Can I have API keys in my Unity game?

Yes, a Unity game can include some kinds of keys. But the important question is what kind of key it is. There is a big difference between a public identifier and a private secret.

A private key gives privileged access to something important. That could be database manipulation, cloud storage writes, GitHub access, payment tools, admin APIs, or AI service keys like a ChatGPT API key. Never store those in a game you ship to players.

A public key is designed to be visible. It may be a simple project identifier, a client ID, a public analytics key, a restricted map key, or a URL. Public values can exist in the client, but they still need limits and server-side validation.

The core rule is simple: everything client-side is accessible. A Unity build runs on the player's device. If the player controls the device, they can inspect files, memory, network traffic, and runtime behavior.

Why keys get exposed

Keys get exposed because the game needs data to run. If a value is inside the build, it can be copied from the build. If a value appears in memory, it can be read from memory. If a value is sent over the network, it can be observed with proxy tools.

Attackers do not need your full source project. They can inspect the shipped game. In a Unity game, they may search assemblies, native binaries, metadata, resource files, config files, asset bundles, logs, or saved preferences. Plain strings are often the first thing they search.

Common examples include:

• API URLs that reveal internal service names.
• Hardcoded bearer tokens or admin keys.
• Firebase, database, or storage keys used without safe rules.
• AI service keys that can run up cost if abused.
• Test endpoints or staging credentials left in release builds.

Once a private key is public, you should treat it as stolen. Rotate it, remove it from the client, check logs for abuse, and move the privileged action to your backend.

Why IL2CPP isn't enough

IL2CPP is useful.
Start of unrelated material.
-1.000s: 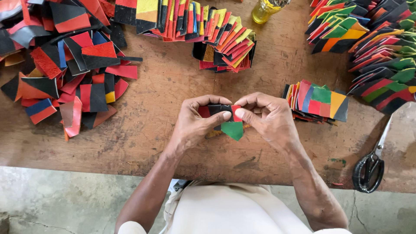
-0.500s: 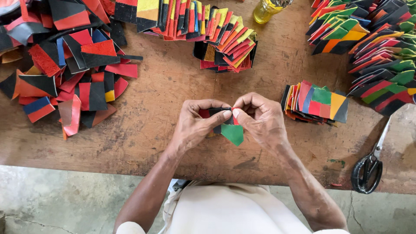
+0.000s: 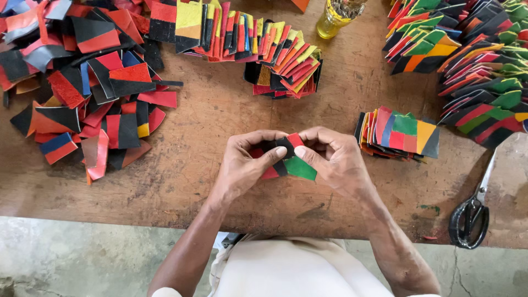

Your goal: The person sits at a wooden workbench and assembles small colorful foam pieces into patchwork panels, aligning pieces edge to edge by hand and stacking the finished panels with other completed stacks on the table. Loose foam pieces are picked one at a time from piles around the work area.

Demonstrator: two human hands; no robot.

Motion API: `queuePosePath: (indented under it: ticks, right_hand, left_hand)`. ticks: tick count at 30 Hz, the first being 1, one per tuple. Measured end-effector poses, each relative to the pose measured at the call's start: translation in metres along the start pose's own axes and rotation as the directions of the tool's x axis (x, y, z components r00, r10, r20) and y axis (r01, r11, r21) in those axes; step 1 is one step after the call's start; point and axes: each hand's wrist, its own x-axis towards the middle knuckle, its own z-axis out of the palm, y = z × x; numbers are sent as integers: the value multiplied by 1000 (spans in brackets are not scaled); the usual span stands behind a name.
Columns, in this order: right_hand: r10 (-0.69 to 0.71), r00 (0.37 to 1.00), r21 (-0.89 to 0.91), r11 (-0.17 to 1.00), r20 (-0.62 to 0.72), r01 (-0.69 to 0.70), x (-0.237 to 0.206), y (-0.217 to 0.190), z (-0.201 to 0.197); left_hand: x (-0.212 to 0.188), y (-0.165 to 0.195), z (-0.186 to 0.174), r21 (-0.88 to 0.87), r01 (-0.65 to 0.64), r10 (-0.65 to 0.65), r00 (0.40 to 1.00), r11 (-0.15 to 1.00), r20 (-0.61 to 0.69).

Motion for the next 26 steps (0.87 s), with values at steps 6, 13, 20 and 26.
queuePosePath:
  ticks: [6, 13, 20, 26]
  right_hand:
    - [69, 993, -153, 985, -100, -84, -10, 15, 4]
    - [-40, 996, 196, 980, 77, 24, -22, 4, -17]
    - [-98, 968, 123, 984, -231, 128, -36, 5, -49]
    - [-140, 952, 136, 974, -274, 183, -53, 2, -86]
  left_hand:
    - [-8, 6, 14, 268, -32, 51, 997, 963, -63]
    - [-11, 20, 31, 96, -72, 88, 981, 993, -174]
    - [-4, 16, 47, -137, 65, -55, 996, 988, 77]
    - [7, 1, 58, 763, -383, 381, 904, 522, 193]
It converts managed C# code into native code, which usually makes casual decompilation harder than a Mono build. But IL2CPP is not a secret manager.

Strings can still exist in the final build or appear at runtime. Metadata can still reveal useful names. Network traffic can still show where the game connects. A debugger or memory tool can still inspect values after they are loaded.

This is why a private key does not become safe just because the build uses IL2CPP. IL2CPP raises the effort, but it does not change the trust boundary. The client is still controlled by the player.

String encryption techniques

String encryption, also called string obfuscation, hides readable strings in the shipped build. Instead of storing a clear value like an endpoint, license marker, or public identifier, the build stores an encoded version and restores it when needed.

This can protect public values that would help an attacker understand your systems. It can make simple string searches less useful. It can also hide method names, feature flags, URLs, and license-check messages from basic static analysis.

Obfuscator can help with this kind of build-time protection. The goal is not to make a private key safe. The goal is to stop giving attackers a clean map of your game.

Runtime decryption

Runtime decryption means the game only reveals a protected string when it needs to use it. For example, the build may store an encrypted URL and decrypt it right before a request.

This is better than leaving every string readable in the file. But it is still not perfect. If the game can decrypt a value, an attacker can try to watch the game after it decrypts that value. They may inspect memory, hook the method, or log the result.

Use runtime decryption to reduce easy discovery. Do not use it as an excuse to ship private keys. Private keys belong on the server, where the player cannot directly read or patch the logic.

Common mistakes

The most common mistake is treating the Unity client like a trusted backend. It is not. A real player may use the official game, but an attacker can use a modified game, a script, a proxy, or a custom tool that pretends to be the game.

• Shipping private keys: database passwords, GitHub tokens, OpenAI keys, and admin service tokens must never be in the client.
• Only checking on the client: a local check can be patched. Important actions need server validation.
• No rate limits: public endpoints can still be abused if there are no limits.
• Trusting public keys too much: a public key should identify a project, not grant full access.
• Forgetting build variants: staging keys and test URLs often leak because they were left in release builds.

A safer setup is to let the game talk to your backend. Your backend keeps private keys, checks player identity, validates purchases, applies rate limits, and calls third-party services. The client can ask for an action, but the backend decides whether that action is allowed.